Patrick T. Fallon/Reuters
While University of California, Los Angeles students were taking final exams Wednesday, cell phones began buzzing with the school warning of an active shooter on campus and sparking fears of yet another indiscriminate mass shooting.
In the end, the worst fears were not realized. No mass shooting occurred. But the UCLA tragedy is indicative of a more pervasive, and often underreported kind of violence, involving a shooter who apparently knew the victim.
Two people were killed in the apparent murder-suicide: a shooter who has been identified as Mainak Sarkar and his former UCLA engineering professor William Klug, a father of two. [Editor's note: This paragraph has been updated to reflect the name of the shooter, released by police on Thursday morning.]
“He was without a doubt the kindest professor in the UCLA MAE department,” Joseph Lee, a former student of Klug’s, posted on Facebook. “I remember in his MAE101 class, he would always begin lecture with asking if anyone had questions. He took time to answer each one even if it meant scheduling time outside of class to get them answered. He had a genuine care for all of his students and wanted to see each one succeed.”
Jeremey Peschard is one of the thousands of students who spent hours sheltered in a classroom Wednesday. But for Mr. Peschard, the situation was all too familiar. Two years ago, Peschard spent hours on lockdown inside a dorm at UC Santa Barbara during a mass shooting that left six students dead and 13 wounded.
“I just felt a little bit less shocked, a little bit less taken aback by the reality of an active shooter on a college campus,” says Peschard. “Because I feel like this is the day and age we’re living in, that college campus shootings have genuinely become a normalized threat, almost like a natural disaster, except this type of destruction isn’t natural. It’s just really sad.”
But while mass shootings (defined as an incident that leaves four or more people dead or wounded) may feel almost commonplace to the American public, the majority of these shootings are on the smaller scale, with either one or zero fatalities, and involve previous relationships, not random assault.
However, it is cases like San Bernardino, Calif., and Charleston, Va., last year and Virginia Tech in 2007 – cases with assault weapons, radicalized shooters, seemingly random targets – that catch the media’s attention.
“Some researchers say events such as San Bernardino could serve as leverage to tackle the broader problem of gun violence.

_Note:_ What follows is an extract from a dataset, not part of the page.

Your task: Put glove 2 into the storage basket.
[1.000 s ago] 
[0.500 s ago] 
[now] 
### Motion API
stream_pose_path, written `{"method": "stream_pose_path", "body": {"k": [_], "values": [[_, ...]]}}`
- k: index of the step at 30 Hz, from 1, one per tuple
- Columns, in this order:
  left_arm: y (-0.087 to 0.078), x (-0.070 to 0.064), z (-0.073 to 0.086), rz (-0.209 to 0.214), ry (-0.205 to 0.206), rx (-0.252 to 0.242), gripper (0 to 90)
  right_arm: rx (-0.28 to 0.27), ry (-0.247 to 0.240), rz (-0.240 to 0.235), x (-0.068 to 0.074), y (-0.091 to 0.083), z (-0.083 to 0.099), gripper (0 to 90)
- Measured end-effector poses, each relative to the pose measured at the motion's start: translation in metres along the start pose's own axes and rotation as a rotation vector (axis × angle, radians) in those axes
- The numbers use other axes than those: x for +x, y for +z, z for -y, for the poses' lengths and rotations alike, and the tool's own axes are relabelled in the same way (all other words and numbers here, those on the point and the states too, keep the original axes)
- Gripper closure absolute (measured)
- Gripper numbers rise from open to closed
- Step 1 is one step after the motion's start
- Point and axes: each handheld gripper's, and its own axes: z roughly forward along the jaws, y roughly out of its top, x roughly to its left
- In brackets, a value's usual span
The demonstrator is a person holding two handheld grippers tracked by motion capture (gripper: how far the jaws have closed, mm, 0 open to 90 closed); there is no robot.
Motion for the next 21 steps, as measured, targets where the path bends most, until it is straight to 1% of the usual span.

New research, driven by concern over public mass shootings, could help find solutions for the more common – albeit less alarming – shootings that pockmark everyday American life…” write the Monitor’s Jessica Mendoza and Henry Gass. “Because although violent crime in the US has declined over the past two decades, America remains among the worst countries in the world for gun deaths outside of conflict zones: Gunfire fatalities in the US since 1968 outnumber American casualties in all the wars in the country’s history.”
Because of the heightened frequency of mass shootings, on both the large and small scales, preventative campaigns on gun safety have also increased.
In honor of National Gun Violence Awareness Day on June 2, advocates of gun safety are wearing orange “to show their support for common sense solutions that will save lives,” explains the Wear Orange campaign.
“My objective is to take tragedies like this, to take the public’s fear and sense of helplessness, and have the public transmute those things into action,” Garen Wintemute, director of the Violence Prevention Research Program at the University of California, Davis, tells The Monitor in response to the San Bernardino shooting. “While not minimizing at all the tragedy that has the nation riveted at the moment, we’re trying to point out that these tragedies are part of a far larger problem about which we know far too little, and about which we do far too little.”
This report contains material from the Associated Press.